Bears roamed the shorelines and campsites, and were startled by the sudden presence of humans. River otters swam among boaters, and desert big horn sheep looked on from above.

A new rock fall in the river at mile-marker 17.2 can be skirted river left.

Dolores River watershed
Dolores River watershed

Whitewater release announced for the Lower Dolores — The Cortez Journal

Dolores River near Bedrock
Dolores River near Bedrock

From The Cortez Journal (Jim Mimiga):

Reservoir managers have announced a 10-day spill at an approximate rate of 1,000 cubic feet per second. However the plan is to begin the release the first weekend of June instead of over Memorial Day as forecasted last week.

“There will be a spill, and by pushing it forward we’re setting up the boaters for a longer season with improved rafting flows,” said Mike Preston, manager for the Dolores Water Conservancy District.

Warmer weather beyond the current five-day forecast could accelerate the start of the spill by a few days.

McPhee will fill and provide full farmer allocations, with an estimated left-over water for rafting.

Cooler, stormy weather and significant snowpack holding in the mountains forced managers to adjust the timing of the spill until the first weekend of June.

Reservoir managers are waiting on a second peak runoff from remaining snowpack.

Preston said the decision for the delay is to avoid the possibility two small spills and their associated ramp-up and ramp-down water needs. For safety, spills are gradually increased 200 cfs at a time, then reversed at the end of the controlled spill.

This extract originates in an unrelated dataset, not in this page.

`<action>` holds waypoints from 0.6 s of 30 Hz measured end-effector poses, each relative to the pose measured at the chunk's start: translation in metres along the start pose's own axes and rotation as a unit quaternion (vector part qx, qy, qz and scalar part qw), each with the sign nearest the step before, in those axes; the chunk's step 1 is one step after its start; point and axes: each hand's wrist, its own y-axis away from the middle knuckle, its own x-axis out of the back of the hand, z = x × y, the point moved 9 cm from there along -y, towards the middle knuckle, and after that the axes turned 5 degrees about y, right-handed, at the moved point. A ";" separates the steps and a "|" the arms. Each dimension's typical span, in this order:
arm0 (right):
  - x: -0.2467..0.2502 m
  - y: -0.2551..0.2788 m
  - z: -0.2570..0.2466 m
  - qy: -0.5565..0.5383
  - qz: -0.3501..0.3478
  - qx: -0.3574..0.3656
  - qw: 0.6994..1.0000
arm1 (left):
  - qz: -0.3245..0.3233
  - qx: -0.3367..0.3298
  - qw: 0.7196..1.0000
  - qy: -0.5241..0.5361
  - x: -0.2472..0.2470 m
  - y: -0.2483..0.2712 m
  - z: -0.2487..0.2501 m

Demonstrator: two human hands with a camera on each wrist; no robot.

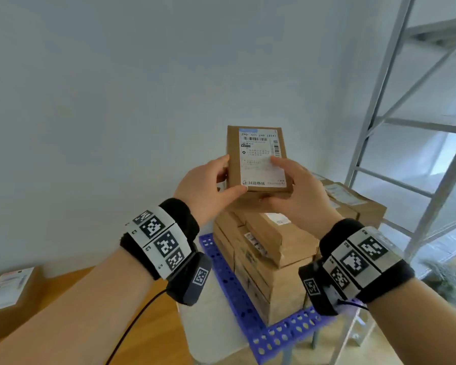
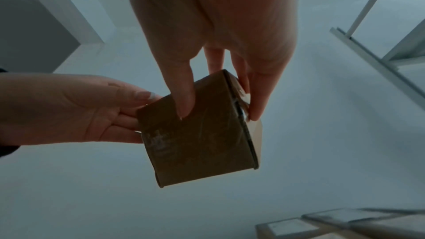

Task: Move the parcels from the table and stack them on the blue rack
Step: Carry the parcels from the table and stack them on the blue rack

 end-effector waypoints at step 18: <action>0.081 -0.205 0.202 0.152 -0.089 -0.050 0.983 | -0.087 -0.007 0.988 -0.124 -0.167 -0.257 -0.010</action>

Releasing rafting flows for Memorial Day weekend was not seen as ideal for boaters because managers would have to stop it to allow the reservoir to fill. Then a second spill would likely be required to avoid overfilling the reservoir as the second peak finishes coming down.

“Delaying for one release saves ramping water to extend the season,” Preston said.

The benefits of a single combined spill of rafting flows allows for longer trips and less down-river congestion of boaters.

The district worked closely with the Dolores River Boating Advocates on the early June release decision.

“There has been definite improvement in communication between the reservoir managers and the boating community,” said DRBA board member Wade Hanson. “DWCD and the Bureau of Reclamation have been on the ball with timely public notice about a release.”

Boaters should be aware of some new changes on the Lower Dolores River.

The usual private land available for a public take-out/put-in at Slickrock is closed.

However, another landowner is negotiating with the DRBA to open public access point on land just downstream of the bridge at Slick Rock near the old store.

Farther down river, the BLM’s Big Gypsum Valley river access remains open.

Boaters should be especially alert this season on the Lower Dolores because it has not been floated for many years.

A large boulder fall has been reported in Ponderosa Gorge upstream of the Dove Creek pump house at mile 17, and debris flows and log jams are a real possibility.

Also expect campsites throughout the 100-mile section to Bedrock to be overgrown.

“It’s exciting to get on the Lower Dolores after all these years,” said Hanson said. “We will be taking a lot of pictures and GPS coordinates of the campsites to inform the public.”